(Dataset extract Opens)

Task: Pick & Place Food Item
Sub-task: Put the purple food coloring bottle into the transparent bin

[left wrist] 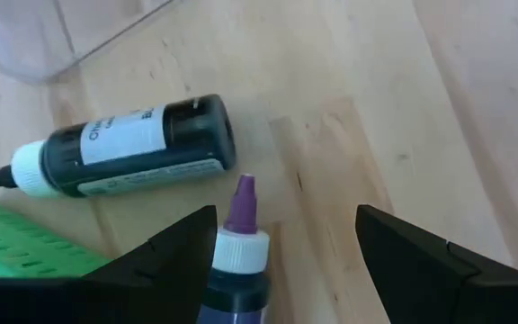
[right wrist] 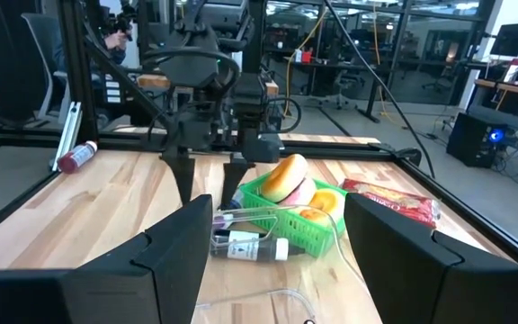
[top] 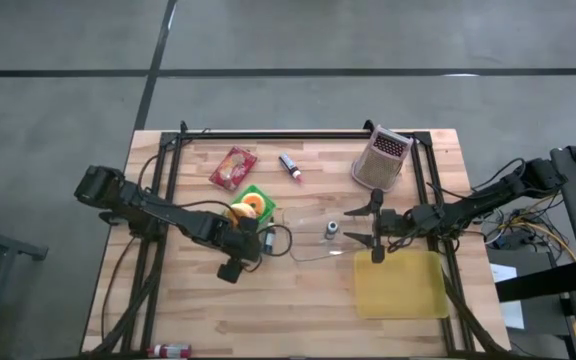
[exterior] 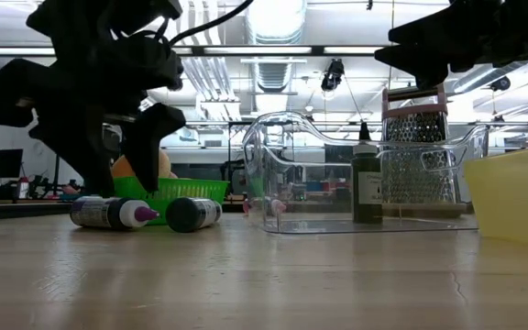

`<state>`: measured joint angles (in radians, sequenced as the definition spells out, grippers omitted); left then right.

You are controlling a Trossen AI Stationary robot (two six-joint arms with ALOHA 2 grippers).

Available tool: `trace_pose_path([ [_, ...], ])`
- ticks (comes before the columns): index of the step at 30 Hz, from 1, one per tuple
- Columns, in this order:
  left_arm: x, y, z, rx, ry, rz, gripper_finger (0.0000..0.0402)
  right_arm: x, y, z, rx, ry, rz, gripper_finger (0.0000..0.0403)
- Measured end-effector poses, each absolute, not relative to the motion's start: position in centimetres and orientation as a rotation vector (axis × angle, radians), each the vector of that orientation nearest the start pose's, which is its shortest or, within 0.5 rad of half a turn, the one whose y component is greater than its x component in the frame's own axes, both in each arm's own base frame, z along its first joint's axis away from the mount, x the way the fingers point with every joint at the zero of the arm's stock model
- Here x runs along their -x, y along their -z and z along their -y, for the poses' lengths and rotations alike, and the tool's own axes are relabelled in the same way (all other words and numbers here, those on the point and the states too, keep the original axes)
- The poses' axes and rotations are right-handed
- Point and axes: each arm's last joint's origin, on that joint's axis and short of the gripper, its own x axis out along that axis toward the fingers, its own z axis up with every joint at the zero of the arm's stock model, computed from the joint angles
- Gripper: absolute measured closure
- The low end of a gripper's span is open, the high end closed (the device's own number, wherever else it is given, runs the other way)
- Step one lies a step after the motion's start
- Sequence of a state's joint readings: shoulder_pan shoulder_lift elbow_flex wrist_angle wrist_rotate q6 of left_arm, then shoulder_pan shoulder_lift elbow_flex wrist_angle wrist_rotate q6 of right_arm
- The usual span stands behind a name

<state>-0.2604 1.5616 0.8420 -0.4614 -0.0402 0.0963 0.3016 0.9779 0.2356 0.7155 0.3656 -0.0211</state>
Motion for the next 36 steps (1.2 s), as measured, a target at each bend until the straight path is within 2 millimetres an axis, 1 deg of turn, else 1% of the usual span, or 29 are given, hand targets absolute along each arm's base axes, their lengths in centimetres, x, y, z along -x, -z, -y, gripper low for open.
trace_pose_path([
  [3, -26.8, -16.0, 6.9, -0.279, 0.219, -1.162, 0.0131, -18.3, -19.8, -4.6, 0.030, 0.064, -0.026, 0.0156],
  [9, -26.2, -15.0, 6.6, -0.293, 0.210, -1.177, 0.0131, -18.3, -19.9, -4.6, 0.027, 0.064, -0.025, 0.0156],
  [17, -25.4, -13.8, 6.1, -0.348, 0.122, -1.199, 0.0131, -18.3, -19.9, -4.6, 0.027, 0.064, -0.025, 0.0156],
  [21, -25.3, -13.5, 6.1, -0.346, 0.119, -1.207, 0.0131, -18.3, -19.9, -4.6, 0.027, 0.064, -0.024, 0.0156],
  [28, -25.2, -13.4, 6.1, -0.291, 0.087, -1.211, 0.0133, -18.3, -19.9, -4.6, 0.028, 0.064, -0.018, 0.0156],
  [30, -25.2, -13.4, 6.1, -0.259, 0.095, -1.213, 0.0144, -18.3, -19.9, -4.6, 0.028, 0.065, -0.018, 0.0156],
  [32, -25.2, -13.3, 6.2, -0.227, 0.101, -1.216, 0.0164, -18.3, -19.9, -4.6, 0.027, 0.064, -0.018, 0.0156],
  [36, -25.2, -13.4, 6.2, -0.181, 0.083, -1.218, 0.0226, -18.3, -19.9, -4.6, 0.027, 0.064, -0.018, 0.0156],
])
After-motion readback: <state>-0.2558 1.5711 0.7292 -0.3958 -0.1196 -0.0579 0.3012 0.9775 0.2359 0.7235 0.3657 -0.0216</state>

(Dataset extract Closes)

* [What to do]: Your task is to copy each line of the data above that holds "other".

* [Response]:
- Here x runs along their -x, y along their -z and z along their -y, for the poses' lengths and rotations alike, and the tool's own axes are relabelled in the same way (all other words and numbers here, those on the point and the states too, keep the original axes)
- The low end of a gripper's span is open, the high end closed (the device's own number, wherever else it is given, runs the other way)

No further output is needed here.